Copy every line of the data exactly, leaving nothing out.
------------------------------------------------------------
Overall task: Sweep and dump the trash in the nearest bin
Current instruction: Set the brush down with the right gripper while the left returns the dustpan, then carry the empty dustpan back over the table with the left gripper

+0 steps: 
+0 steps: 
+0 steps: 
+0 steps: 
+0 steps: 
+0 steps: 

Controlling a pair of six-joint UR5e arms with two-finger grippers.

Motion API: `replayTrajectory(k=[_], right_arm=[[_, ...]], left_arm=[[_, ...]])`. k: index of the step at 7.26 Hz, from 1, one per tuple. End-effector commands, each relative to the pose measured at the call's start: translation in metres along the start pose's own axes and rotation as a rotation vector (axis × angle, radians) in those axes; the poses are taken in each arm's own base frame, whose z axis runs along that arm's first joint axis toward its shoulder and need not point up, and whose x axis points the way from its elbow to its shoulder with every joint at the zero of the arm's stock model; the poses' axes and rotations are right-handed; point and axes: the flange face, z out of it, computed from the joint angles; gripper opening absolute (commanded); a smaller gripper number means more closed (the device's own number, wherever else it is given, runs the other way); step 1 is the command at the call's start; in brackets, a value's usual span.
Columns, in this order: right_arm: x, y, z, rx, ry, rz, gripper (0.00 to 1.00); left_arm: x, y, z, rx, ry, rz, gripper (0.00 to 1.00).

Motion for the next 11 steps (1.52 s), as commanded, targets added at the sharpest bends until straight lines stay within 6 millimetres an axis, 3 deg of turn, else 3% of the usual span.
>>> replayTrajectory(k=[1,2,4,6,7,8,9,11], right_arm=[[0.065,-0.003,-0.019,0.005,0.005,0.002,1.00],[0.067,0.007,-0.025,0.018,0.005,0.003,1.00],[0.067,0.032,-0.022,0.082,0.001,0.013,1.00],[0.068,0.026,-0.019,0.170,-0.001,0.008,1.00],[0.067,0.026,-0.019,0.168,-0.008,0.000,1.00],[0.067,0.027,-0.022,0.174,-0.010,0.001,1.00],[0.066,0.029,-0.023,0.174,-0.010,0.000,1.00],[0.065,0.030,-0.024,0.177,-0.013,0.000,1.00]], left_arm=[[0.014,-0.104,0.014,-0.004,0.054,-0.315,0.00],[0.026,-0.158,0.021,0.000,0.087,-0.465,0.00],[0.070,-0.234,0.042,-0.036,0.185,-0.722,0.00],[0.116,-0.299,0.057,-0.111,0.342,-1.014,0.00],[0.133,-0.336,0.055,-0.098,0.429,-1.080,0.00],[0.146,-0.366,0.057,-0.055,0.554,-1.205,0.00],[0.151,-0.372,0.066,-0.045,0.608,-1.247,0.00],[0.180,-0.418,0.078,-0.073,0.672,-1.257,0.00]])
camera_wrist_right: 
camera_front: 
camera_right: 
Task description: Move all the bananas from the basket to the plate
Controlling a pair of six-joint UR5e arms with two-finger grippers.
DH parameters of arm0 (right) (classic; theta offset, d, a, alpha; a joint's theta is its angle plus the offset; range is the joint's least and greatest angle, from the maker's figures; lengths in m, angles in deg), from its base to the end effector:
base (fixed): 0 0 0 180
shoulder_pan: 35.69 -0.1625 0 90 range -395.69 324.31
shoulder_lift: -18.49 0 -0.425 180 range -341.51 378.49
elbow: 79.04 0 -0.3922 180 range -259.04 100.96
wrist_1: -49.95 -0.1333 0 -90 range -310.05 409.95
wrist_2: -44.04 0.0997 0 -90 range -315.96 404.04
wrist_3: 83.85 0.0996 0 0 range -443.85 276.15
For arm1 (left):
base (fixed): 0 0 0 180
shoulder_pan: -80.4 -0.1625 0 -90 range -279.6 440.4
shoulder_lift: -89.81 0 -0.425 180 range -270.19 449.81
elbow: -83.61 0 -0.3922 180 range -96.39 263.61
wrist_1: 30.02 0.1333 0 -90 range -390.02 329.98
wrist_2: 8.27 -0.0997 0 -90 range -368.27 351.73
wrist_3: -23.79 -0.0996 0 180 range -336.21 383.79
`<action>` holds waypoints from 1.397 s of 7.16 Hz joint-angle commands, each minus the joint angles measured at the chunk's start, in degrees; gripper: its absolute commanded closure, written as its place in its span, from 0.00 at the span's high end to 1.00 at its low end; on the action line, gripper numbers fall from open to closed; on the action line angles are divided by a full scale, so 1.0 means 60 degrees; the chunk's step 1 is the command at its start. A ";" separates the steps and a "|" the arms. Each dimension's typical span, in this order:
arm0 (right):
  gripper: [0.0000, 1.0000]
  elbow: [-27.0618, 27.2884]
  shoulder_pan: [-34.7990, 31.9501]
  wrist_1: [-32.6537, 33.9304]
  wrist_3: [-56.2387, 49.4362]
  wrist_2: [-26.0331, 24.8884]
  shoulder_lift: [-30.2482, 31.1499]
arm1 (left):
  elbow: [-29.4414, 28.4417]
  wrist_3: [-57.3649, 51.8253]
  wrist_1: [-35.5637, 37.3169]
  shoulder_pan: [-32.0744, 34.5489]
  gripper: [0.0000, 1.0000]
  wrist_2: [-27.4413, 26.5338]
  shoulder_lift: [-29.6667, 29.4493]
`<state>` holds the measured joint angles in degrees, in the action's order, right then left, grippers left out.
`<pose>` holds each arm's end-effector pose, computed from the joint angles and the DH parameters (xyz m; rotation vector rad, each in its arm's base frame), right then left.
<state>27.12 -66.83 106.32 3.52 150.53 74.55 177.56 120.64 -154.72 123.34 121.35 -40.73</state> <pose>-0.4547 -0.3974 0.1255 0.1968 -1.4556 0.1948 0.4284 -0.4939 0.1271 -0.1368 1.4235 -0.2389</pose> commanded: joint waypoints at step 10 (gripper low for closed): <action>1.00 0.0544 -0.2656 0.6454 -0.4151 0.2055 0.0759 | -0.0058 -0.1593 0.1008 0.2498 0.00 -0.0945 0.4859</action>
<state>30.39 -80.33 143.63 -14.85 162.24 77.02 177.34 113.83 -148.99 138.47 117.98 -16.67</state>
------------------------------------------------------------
[Response area]:
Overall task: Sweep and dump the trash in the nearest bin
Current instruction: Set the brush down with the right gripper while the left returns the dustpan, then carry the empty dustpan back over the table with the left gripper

+0 steps: 
+0 steps: 
+0 steps: 
+0 steps: 
+0 steps: 
+0 steps: 

Controlling a pair of six-joint UR5e arms with two-finger grippers.

Motion API: `replayTrajectory(k=[_], right_arm=[[_, ...]], left_arm=[[_, ...]])`. k: index of the step at 7.26 Hz, from 1, one per tuple. End-effector commands, each relative to the pose measured at the call's start: translation in metres along the start pose's own axes and rotation as a rotation vector (axis × angle, radians) in those axes; the poses are taken in each arm's own base frame, whose z axis runs along that arm's first joint axis toward its shoulder and need not point up, and whose x axis points the way from its elbow to its shoulder with every joint at the zero of the arm's stock model; the poses' axes and rotations are right-handed; point and axes: the flange face, z out of it, computed from the joint angles; gripper opening absolute (commanded); a smaller gripper number means more closed (the device's own number, wherever else it is given, runs the other way); step 1 is the command at the call's start; in brackets, a value's usual span.
Columns, in this order: right_arm: x, y, z, rx, ry, rz, gripper (0.00 to 1.00); left_arm: x, y, z, rx, ry, rz, gripper (0.00 to 1.00).

Motion for the next 11 steps (1.52 s), as commanded, targets added at the sharpest bends until straight lines stay within 6 millimetres an axis, 3 deg of turn, else 3% of the usual span.
>>> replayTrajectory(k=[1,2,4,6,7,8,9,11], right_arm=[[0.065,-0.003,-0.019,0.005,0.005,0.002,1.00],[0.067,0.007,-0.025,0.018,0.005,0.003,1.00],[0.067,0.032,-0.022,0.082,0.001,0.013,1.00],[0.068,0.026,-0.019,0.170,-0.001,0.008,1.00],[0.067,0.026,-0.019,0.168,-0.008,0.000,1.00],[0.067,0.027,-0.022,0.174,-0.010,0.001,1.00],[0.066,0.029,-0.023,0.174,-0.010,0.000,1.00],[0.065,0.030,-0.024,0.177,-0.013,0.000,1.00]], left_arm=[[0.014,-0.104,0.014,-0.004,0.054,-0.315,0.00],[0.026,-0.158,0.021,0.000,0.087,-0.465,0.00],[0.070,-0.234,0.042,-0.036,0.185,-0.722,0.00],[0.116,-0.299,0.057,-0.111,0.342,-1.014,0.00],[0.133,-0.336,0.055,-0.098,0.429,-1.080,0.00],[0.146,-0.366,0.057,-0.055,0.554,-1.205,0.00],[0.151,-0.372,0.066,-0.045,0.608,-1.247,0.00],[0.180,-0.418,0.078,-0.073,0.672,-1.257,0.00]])
camera_wrist_right: 
camera_front: 
camera_right: 
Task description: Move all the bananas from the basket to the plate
Controlling a pair of six-joint UR5e arms with two-finger grippers.
DH parameters of arm0 (right) (classic; theta offset, d, a, alpha; a joint's theta is its angle plus the offset; range is the joint's least and greatest angle, from the maker's figures; lengths in m, angles in deg), from its base to the end effector:
base (fixed): 0 0 0 180
shoulder_pan: 35.69 -0.1625 0 90 range -395.69 324.31
shoulder_lift: -18.49 0 -0.425 180 range -341.51 378.49
elbow: 79.04 0 -0.3922 180 range -259.04 100.96
wrist_1: -49.95 -0.1333 0 -90 range -310.05 409.95
wrist_2: -44.04 0.0997 0 -90 range -315.96 404.04
wrist_3: 83.85 0.0996 0 0 range -443.85 276.15
For arm1 (left):
base (fixed): 0 0 0 180
shoulder_pan: -80.4 -0.1625 0 -90 range -279.6 440.4
shoulder_lift: -89.81 0 -0.425 180 range -270.19 449.81
elbow: -83.61 0 -0.3922 180 range -96.39 263.61
wrist_1: 30.02 0.1333 0 -90 range -390.02 329.98
wrist_2: 8.27 -0.0997 0 -90 range -368.27 351.73
wrist_3: -23.79 -0.0996 0 180 range -336.21 383.79
`<action>` holds waypoints from 1.397 s of 7.16 Hz joint-angle commands, each minus the joint angles measured at the chunk's start, in degrees; gripper: its absolute commanded closure, written as its place in its span, from 0.00 at the span's high end to 1.00 at its low end; on the action line, gripper numbers fall from open to closed; on the action line angles are divided by a full scale, so 1.0 means 60 degrees; the chunk's step 1 is the command at its start. A ";" separates the steps and a "|" the arms. Each dimension's typical span, in this order:
arm0 (right):
  gripper: [0.0000, 1.0000]
  elbow: [-27.0618, 27.2884]
  shoulder_pan: [-34.7990, 31.9501]
  wrist_1: [-32.6537, 33.9304]
  wrist_3: [-56.2387, 49.4362]
  wrist_2: [-26.0331, 24.8884]
  shoulder_lift: [-30.2482, 31.1499]
arm1 (left):
  elbow: [-29.4414, 28.4417]
  wrist_3: [-57.3649, 51.8253]
  wrist_1: [-35.5637, 37.3169]
  shoulder_pan: [-32.0744, 34.5489]
  gripper: [0.0000, 1.0000]
  wrist_2: [-27.4413, 26.5338]
  shoulder_lift: [-29.6667, 29.4493]
`<state>` holds the measured joint angles in degrees, in the action's order, right then left, grippers left out.
`<pose>` holds each arm's end-effector pose, computed from the joint angles and the DH parameters (xyz m; rotation vector rad, each in its arm's base frame), right then left.
<state>27.12 -66.83 106.32 3.52 150.53 74.55 177.56 120.64 -154.72 123.34 121.35 -40.73</state> <pose>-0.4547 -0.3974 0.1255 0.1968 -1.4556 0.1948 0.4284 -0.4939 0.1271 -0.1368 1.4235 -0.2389</pose> commanded: joint waypoints at step 10 (gripper low for closed): <action>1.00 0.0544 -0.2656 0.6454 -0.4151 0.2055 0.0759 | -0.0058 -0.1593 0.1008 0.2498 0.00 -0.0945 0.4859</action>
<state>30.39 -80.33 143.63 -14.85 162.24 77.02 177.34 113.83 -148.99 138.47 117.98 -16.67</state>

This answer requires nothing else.